Below are some records; quote exactly the lines from the one that contains "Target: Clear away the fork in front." through the one that contains "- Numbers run", inclusive, and no others.

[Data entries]
□ □ □ □

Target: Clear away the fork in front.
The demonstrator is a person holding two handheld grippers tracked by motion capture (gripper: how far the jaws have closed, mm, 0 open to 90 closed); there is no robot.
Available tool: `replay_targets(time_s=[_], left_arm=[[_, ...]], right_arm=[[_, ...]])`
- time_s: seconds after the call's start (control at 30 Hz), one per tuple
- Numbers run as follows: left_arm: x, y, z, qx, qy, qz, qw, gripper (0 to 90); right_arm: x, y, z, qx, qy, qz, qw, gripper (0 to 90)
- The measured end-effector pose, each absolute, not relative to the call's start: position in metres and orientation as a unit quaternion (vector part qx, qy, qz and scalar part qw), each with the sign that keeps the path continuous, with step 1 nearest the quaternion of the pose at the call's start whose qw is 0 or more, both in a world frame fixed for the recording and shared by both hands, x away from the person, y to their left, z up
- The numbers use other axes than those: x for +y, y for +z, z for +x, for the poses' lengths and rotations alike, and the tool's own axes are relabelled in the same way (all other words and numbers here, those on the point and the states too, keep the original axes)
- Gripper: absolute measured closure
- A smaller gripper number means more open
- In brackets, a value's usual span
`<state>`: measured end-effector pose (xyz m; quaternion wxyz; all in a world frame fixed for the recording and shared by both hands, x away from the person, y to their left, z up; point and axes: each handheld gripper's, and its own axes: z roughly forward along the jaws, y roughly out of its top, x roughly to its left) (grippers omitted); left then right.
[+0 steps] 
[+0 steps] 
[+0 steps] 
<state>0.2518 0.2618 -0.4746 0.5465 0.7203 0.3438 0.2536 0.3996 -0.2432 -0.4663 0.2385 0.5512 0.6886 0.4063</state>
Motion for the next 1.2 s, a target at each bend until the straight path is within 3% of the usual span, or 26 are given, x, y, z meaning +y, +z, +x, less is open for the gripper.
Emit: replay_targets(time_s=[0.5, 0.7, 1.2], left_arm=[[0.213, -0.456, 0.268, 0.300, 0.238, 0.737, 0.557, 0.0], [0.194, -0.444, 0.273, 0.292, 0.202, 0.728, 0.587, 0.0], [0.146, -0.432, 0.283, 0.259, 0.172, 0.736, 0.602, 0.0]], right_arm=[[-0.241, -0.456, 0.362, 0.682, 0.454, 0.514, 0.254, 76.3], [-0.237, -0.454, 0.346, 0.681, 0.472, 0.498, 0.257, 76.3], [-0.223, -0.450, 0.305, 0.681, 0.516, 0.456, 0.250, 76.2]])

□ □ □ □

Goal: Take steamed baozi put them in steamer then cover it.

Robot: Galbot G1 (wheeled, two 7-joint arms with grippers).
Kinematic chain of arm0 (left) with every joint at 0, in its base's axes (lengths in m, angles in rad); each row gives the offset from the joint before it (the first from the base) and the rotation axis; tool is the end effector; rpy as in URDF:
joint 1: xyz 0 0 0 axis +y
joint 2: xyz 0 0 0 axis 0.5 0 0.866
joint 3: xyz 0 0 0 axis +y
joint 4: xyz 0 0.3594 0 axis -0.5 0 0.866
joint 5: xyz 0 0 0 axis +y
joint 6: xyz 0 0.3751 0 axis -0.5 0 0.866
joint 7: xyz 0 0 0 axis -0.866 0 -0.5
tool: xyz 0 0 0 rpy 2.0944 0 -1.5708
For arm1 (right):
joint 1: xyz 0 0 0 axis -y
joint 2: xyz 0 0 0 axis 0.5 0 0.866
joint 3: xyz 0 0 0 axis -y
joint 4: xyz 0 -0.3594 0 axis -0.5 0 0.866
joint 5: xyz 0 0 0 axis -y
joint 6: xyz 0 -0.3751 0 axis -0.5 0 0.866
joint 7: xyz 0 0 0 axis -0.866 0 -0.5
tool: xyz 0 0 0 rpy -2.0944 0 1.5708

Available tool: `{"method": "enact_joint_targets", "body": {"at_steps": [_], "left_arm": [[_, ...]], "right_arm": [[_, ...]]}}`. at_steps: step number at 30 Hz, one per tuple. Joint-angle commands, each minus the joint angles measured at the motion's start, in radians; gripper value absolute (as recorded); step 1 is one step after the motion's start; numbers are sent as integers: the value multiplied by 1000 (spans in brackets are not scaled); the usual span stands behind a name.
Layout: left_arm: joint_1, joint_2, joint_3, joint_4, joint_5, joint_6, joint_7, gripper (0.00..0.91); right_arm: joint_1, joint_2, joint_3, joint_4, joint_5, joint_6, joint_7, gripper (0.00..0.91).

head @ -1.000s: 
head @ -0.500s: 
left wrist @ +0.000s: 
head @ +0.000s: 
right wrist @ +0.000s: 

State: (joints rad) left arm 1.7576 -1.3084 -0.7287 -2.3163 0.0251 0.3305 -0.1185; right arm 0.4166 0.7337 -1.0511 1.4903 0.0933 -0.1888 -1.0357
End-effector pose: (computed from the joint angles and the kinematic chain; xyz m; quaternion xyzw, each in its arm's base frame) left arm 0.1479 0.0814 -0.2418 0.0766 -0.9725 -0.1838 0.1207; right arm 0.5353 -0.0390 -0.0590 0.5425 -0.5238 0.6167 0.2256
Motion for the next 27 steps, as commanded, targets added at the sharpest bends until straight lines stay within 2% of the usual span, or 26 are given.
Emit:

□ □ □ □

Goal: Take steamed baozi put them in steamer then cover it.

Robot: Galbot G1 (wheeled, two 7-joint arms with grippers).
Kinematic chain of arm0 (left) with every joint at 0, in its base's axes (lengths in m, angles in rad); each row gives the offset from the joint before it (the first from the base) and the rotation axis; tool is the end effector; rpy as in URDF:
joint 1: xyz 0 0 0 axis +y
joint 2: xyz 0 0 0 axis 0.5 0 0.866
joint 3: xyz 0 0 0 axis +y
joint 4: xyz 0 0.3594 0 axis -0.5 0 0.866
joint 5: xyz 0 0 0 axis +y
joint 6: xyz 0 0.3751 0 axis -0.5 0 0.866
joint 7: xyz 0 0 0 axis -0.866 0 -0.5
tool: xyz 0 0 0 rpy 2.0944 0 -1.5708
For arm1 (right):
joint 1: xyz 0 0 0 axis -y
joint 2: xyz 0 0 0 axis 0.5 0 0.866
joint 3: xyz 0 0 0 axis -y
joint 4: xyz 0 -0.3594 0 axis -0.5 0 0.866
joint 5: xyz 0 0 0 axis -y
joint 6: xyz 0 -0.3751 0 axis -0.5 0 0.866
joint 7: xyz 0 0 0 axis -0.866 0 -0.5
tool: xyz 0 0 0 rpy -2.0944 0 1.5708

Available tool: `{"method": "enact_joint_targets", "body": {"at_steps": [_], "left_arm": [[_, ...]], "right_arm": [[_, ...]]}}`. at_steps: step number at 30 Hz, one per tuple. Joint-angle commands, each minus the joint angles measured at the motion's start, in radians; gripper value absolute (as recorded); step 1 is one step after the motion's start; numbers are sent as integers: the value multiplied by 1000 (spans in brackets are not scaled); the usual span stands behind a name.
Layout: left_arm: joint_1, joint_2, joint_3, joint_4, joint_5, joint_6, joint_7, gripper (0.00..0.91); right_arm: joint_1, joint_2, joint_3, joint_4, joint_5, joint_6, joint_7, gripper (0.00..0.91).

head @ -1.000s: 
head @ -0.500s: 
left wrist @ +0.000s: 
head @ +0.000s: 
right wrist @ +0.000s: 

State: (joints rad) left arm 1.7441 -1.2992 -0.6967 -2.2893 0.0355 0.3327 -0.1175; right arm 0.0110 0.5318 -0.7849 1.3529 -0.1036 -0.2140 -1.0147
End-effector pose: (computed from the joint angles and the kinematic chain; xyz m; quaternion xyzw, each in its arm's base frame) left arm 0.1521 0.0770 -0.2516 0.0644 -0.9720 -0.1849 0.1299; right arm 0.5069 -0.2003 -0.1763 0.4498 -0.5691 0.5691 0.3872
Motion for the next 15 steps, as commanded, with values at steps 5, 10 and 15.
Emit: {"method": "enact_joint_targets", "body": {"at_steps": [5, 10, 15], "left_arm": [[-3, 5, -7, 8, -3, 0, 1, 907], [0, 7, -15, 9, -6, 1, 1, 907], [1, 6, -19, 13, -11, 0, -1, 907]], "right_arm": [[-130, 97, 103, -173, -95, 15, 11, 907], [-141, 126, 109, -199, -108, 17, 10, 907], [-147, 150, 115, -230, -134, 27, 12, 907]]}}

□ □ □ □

### Task output
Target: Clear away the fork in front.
The demonstrator is a person holding two handheld grippers tracked by motion capture (gripper: how far the jaws have closed, mm, 0 open to 90 closed); there is no robot.
Available tool: `replay_targets(time_s=[_], left_arm=[[_, ...]], right_arm=[[_, ...]])`
- time_s: seconds after the call's start (control at 30 Hz), one per tuple
- Numbers run as follows: left_arm: x, y, z, qx, qy, qz, qw, gripper (0 to 90); right_arm: x, y, z, qx, qy, qz, qw, gripper (0 to 90)

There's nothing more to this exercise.